Telephones for Audiophiles?



This may be slightly off topic, but I was thinking of Audiogon today when looking at Blue Tooth devices.

I discovered yesterday that I have over 10,000 rollover minutes on my cell phone.

Why?

Because I absolutely can't stand the way it sounds. On reflection,I dont know how any self respecting audiophile could stand the static, the drop outs, and the general fidelity that makes a Bose wave radio sound like a cost no object, state of the art, high resolution device.

If I am dying of a heart attack and need an ambulance, I might reach for my cell phone.

But otherwise, I go out of my way to wait for a land line and feel like I am insulting anyone if I put them on speakerphone. How people talk on cell phones for hours, or try to conduct any serious business on them is beynd me.

Is anyone else here sensitive to this? Are there any telephones, whether wired or wireless that have met your audiophile standards for clarity or quality?

And if I have to use a mobile phone, is there a wired or wireless headset or earpiece that sounds better than others?

Thank you.
cwlondon
The old 3 watt analog phones of the 80's sounded better for sure. They dropped out as much or more because there were far less cell repeater towers then. Phones now are only 600mw. The digital sampling rate is so low thus the crappy sound. No phone can change that. Sure some sound "better" than others.

I only use hard wired land lines at home too. We do have one wireless for convenience. We also have one cell phone for for my wife to take when she goes out.

ET
The digital sampling rate is so low thus the crappy sound

I believe traditional analog landline phones have a bandwidth of 300Hz to 3.4kHz. Pretty narrow, but still quite capable of pleasing sound with a good mic and earpiece. I don't know what the audio sample rate is in cellphones, but I suspect it is capable of capturing something approximating that bandwidth or better. I suspect the most major culprits are the cheap tiny microphones, which on a flip-phone or bluetooth headset are alongside the face instead of in front of the mouth, and the cheap tiny earpiece speakers.

Regards,
-- Al
I suspect the most major culprits are the cheap tiny microphones, which on a flip-phone or bluetooth headset are alongside the face instead of in front of the mouth, and the cheap tiny earpiece speakers.


My cellphone is audiophile quality;

- it includes a battery (just like the Merlin BAM)
- I can feel the vibrations in my waist when someone calls (amazing LF response)
- it produces a beautifully lifelike image (at the push of button)
- it glows a really cool blue color in the dark (great at concerts)
- it has a volume control (and it is always either to loud or to low)
- it has a forward and rear radiating tweeter (for better ambience hit the "speaker" button)
- it came with an extremely expensive power cable (costs nearly as much as a completely new phone to replace this! yikes!)
- it does the most amazing audiophile disappearing act (everytime I have left it somewhere it is gone by the time I go back to look for it)
- the surcharges on my monthly bill look just like the multiple options on most audio equipment
- like any high quality audiophile system you must leave it ON at ALL times ready for use (in case she who must be obeyed calls!)
- my provider is always trying to sell me an upgrade!
Landline is 0 to 4 KHz. (sampling rate 8 KHz and 8 bits for 64 kbs.
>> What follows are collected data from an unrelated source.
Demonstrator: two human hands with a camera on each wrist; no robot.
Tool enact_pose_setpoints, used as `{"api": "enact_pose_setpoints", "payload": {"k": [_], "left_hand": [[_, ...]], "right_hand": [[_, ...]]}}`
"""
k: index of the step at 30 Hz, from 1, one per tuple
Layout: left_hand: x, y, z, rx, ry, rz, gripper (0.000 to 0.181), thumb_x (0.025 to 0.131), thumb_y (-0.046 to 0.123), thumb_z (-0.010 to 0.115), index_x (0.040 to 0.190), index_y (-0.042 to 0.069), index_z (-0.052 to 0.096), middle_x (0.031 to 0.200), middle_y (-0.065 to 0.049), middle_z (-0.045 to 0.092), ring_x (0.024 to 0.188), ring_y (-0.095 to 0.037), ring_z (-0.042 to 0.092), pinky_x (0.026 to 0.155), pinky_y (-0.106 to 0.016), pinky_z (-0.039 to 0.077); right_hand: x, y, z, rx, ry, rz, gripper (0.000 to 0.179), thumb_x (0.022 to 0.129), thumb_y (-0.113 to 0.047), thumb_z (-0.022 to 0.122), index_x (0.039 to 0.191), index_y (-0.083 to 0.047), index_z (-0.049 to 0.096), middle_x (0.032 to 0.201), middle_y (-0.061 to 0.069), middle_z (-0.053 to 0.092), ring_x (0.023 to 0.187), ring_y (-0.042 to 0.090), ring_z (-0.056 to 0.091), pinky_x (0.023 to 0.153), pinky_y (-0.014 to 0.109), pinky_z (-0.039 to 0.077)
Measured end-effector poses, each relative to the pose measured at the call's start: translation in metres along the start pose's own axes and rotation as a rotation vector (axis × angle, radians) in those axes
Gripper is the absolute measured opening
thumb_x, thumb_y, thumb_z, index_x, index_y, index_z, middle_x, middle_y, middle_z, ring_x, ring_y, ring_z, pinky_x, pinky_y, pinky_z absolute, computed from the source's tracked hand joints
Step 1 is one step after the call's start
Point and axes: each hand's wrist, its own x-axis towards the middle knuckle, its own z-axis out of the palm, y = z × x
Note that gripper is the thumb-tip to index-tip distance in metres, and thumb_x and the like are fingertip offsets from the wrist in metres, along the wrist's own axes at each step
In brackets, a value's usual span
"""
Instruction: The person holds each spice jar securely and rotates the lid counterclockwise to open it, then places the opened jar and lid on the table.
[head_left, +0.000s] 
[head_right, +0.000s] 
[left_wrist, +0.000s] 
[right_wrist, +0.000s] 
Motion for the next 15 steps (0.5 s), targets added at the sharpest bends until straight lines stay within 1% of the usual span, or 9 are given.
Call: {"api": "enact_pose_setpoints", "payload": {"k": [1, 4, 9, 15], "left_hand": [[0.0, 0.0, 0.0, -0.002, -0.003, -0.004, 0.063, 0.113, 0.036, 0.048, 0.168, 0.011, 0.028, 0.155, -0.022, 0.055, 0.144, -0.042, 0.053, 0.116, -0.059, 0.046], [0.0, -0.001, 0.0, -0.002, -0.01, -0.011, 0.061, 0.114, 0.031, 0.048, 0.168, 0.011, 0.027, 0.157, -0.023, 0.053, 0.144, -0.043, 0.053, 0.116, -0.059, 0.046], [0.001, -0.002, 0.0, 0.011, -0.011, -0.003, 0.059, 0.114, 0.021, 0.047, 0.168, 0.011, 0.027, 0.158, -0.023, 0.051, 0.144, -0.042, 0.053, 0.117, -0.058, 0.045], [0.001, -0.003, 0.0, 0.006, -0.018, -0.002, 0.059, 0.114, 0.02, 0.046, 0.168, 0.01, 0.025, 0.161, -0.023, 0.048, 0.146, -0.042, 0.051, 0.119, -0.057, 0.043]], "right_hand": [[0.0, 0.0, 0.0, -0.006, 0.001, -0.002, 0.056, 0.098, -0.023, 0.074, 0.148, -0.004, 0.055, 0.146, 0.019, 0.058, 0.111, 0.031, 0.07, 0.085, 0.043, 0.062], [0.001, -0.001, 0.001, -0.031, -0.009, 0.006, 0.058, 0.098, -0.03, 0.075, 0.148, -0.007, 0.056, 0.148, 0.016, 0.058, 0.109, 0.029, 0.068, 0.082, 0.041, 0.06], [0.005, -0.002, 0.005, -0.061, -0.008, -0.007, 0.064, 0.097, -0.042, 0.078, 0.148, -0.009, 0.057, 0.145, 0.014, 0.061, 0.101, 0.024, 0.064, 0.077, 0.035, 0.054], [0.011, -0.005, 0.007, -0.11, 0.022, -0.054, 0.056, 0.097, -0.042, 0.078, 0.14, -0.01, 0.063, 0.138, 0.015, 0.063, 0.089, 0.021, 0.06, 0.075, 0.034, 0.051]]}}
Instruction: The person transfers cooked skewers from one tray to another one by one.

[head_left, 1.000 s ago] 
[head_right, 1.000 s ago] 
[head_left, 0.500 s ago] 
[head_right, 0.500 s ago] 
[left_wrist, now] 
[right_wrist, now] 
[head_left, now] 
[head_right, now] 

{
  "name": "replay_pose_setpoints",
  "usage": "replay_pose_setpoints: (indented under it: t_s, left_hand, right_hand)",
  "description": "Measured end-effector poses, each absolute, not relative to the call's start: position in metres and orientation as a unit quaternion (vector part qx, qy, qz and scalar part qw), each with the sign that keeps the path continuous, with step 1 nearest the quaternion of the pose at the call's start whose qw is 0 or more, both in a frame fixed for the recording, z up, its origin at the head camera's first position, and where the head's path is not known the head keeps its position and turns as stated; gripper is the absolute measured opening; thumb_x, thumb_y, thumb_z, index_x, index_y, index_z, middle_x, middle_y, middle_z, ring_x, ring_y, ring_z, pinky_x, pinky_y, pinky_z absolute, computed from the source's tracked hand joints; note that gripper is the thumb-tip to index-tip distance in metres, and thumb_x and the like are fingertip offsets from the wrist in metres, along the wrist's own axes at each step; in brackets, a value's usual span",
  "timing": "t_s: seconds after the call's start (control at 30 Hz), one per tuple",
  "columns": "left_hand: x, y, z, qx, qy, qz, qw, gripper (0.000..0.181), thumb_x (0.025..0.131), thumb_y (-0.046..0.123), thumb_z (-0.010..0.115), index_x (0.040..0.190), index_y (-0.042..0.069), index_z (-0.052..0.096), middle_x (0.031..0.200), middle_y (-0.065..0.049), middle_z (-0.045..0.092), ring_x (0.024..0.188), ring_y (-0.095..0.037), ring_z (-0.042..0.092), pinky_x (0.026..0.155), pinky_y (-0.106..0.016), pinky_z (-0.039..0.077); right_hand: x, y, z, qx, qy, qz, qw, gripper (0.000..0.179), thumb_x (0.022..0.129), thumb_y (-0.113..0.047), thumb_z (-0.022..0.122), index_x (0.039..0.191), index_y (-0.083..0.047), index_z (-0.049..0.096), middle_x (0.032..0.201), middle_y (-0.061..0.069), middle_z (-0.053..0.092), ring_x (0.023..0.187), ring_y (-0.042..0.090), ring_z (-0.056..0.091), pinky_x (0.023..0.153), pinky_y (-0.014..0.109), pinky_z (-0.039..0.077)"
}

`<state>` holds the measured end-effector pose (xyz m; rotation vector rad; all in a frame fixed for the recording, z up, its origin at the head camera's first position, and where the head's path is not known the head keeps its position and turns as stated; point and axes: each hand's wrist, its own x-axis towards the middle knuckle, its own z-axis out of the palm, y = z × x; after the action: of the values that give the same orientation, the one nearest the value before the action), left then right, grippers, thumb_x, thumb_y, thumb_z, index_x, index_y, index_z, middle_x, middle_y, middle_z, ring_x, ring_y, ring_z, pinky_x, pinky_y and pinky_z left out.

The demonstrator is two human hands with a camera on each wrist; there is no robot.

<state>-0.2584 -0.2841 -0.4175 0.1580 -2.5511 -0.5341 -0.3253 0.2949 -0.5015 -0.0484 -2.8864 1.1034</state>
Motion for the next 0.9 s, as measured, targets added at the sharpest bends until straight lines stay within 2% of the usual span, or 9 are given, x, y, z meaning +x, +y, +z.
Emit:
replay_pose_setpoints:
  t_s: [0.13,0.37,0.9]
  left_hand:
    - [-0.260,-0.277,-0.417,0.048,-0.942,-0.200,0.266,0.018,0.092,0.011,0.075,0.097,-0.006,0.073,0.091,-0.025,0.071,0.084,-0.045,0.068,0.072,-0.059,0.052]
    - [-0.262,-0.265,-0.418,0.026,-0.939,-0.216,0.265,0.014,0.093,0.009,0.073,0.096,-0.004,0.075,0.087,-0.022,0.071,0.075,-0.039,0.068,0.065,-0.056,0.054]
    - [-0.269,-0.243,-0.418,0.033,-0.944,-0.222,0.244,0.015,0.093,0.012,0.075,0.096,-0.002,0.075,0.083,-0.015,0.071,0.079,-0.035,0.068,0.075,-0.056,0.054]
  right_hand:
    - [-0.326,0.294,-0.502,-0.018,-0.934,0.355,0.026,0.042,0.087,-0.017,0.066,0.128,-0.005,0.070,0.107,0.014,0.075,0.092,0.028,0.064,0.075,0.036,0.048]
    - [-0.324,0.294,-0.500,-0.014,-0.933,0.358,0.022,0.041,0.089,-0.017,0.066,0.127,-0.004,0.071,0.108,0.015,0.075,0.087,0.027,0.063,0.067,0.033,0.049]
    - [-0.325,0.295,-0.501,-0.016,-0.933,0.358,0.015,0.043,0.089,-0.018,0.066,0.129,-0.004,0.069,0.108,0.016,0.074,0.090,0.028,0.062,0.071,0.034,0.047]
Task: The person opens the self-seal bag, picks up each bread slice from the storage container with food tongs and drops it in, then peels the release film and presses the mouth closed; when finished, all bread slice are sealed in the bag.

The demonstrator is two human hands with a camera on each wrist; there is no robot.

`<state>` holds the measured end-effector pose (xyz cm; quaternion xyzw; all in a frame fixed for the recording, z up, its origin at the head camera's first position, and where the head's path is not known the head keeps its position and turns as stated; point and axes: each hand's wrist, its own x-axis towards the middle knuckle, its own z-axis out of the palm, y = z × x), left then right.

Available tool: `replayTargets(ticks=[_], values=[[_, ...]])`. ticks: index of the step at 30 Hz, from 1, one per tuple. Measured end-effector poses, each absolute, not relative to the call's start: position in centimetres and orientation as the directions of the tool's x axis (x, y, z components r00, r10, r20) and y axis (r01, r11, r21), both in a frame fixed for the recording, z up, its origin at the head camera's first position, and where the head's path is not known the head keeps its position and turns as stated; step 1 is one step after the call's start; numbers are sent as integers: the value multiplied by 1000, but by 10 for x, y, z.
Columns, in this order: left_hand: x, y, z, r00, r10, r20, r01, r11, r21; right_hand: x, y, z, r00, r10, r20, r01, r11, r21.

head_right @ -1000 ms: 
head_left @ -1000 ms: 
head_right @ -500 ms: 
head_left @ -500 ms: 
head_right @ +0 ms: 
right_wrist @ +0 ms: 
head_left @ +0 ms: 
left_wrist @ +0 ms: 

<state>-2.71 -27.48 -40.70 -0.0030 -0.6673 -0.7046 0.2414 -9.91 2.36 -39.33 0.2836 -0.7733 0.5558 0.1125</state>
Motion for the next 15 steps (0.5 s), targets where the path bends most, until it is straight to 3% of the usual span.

Nyquist rate must be twice highest frequency). This is why a T1 is 1.544 MB/sec. 24 trunks times 64 kbs plus some overhead bits.)
What people don't know about cellphones is they're not sampling in the normal sense as we think of it as audiophiles but actually all the sounds are *synthesized* by vocoder. Your phone takes pitch, inflection, tone, etc. information and sends that information over the air and the vocoder merely re-synthesizes that information into sounds. That's why digital phones sound that way. They normally transmit 13 kbs at most. Average is much lower. It's done that way for capacity reasons. Much less information per user needs to be transmitted that way. The vocoders used to be, probably still are, set up for particular languages as well and that has an effect, if you're speaking another language than the country you're in speaks and has the phones set up for.